Commodities are usually Forex, stock indexes, metals, foods, energy, grains, etc. Often times future trading is wrongly identified as option trading. The one similar attribute is that they both offer an expiration day’s the contract. Futures contracts are a duty to buy the underlying share, whereas the choices contract states the right to purchase the product at a set price (strike) before its expiration. When you are long (buy) a choice, the risk is limited to what was paid.

Futures trading uses leverage which could make this a high risk product, since this risk can be substantial, it is important to employ some risk management strategies and what can happen if you don’t make this important. Since one can use more capital than they have, if not fully monitored can lose over and about what is in their account.

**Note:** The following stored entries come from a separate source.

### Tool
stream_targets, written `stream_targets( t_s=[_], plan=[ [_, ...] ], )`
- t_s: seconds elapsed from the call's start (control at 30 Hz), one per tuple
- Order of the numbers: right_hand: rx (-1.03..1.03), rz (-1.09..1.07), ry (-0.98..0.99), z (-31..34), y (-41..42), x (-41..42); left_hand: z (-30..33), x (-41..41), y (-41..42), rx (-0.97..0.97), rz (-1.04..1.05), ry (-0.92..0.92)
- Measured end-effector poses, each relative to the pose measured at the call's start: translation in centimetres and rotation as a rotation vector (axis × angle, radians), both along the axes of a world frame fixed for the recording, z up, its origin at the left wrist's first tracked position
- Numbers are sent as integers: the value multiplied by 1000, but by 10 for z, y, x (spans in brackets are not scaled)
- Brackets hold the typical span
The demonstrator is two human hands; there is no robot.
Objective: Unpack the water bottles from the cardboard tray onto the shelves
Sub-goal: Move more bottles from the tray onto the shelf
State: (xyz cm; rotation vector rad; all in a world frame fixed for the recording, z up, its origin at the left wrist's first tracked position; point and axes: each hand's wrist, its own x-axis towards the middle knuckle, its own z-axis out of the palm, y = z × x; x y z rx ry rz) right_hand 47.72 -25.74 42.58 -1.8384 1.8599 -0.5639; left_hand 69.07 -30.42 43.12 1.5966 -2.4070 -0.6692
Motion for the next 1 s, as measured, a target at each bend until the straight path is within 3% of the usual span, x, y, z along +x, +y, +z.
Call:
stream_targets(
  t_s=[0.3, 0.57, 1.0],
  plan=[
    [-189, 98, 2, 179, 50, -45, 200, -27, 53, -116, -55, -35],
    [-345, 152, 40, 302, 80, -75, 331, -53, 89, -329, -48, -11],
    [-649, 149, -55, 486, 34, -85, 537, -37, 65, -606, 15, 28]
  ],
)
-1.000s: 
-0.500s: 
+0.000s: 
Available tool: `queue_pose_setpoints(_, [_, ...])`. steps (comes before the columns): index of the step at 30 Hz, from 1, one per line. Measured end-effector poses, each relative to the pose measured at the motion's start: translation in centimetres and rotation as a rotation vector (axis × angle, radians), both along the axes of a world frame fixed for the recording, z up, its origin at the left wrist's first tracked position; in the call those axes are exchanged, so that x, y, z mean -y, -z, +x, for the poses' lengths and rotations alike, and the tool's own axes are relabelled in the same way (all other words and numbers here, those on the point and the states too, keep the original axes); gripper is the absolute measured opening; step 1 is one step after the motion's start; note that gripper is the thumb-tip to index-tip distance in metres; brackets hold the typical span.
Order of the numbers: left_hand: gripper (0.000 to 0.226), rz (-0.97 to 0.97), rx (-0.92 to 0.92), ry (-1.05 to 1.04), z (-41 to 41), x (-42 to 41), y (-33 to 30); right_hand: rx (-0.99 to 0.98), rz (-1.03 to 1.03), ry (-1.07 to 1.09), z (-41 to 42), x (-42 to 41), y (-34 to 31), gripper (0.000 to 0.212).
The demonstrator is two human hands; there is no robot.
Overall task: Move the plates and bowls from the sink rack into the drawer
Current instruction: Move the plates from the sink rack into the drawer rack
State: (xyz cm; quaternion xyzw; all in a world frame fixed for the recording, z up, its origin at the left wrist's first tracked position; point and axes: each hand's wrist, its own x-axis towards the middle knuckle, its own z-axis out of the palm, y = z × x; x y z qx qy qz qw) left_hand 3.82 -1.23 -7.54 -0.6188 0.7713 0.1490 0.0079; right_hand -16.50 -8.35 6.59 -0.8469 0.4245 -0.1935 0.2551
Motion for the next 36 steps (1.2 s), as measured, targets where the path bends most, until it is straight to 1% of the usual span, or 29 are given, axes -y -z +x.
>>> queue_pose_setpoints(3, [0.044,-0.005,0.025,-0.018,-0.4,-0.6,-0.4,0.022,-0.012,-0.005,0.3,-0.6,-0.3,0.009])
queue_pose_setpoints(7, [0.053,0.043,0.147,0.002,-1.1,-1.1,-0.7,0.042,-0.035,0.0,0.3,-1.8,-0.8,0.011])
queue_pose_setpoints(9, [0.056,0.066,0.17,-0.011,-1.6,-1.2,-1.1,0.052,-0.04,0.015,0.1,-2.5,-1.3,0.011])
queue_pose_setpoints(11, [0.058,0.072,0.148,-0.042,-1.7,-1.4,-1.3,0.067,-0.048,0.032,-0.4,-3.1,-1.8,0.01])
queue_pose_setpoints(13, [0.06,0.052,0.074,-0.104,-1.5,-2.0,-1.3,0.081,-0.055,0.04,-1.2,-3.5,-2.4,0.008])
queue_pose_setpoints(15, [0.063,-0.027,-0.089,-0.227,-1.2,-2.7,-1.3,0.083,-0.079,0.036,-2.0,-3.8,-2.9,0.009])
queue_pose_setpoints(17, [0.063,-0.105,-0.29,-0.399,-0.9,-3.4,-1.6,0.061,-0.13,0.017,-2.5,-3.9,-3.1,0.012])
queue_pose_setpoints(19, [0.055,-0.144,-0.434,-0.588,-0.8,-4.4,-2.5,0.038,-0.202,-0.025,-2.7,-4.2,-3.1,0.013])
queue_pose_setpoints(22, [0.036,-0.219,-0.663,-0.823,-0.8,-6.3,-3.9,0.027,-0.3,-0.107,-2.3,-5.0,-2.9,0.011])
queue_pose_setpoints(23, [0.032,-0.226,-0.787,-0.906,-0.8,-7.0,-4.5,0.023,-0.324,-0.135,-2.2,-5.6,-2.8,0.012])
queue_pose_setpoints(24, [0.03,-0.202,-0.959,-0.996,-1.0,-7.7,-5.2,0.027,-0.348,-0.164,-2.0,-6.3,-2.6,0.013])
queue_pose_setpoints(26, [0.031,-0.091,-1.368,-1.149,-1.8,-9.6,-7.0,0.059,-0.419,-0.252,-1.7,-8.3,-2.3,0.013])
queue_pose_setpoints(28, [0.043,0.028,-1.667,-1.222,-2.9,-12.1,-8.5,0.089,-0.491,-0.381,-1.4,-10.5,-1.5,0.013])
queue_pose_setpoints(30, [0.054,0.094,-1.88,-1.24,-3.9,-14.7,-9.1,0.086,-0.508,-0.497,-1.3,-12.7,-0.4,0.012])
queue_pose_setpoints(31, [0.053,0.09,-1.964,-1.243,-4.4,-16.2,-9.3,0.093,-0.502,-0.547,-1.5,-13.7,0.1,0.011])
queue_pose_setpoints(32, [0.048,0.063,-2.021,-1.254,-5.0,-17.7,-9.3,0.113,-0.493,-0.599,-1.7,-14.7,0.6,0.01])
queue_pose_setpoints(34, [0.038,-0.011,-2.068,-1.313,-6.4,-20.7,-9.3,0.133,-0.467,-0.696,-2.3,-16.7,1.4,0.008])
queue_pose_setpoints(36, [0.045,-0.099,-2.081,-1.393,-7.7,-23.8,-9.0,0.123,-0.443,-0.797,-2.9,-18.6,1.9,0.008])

There are quite a few important rules that anyone who is trading futures will want to abide by. First, attempt to instill your brain set to simply trade future positions based upon their performance. If the position hasn’t shown any profit by the end of day two, exit or close that position. As with all trading instruments don’t get emotional, do not second guess yourself, and realize you may have many losses before you start to profit. Also it is usually best to to not put all your capital in a single market, and never over-trade.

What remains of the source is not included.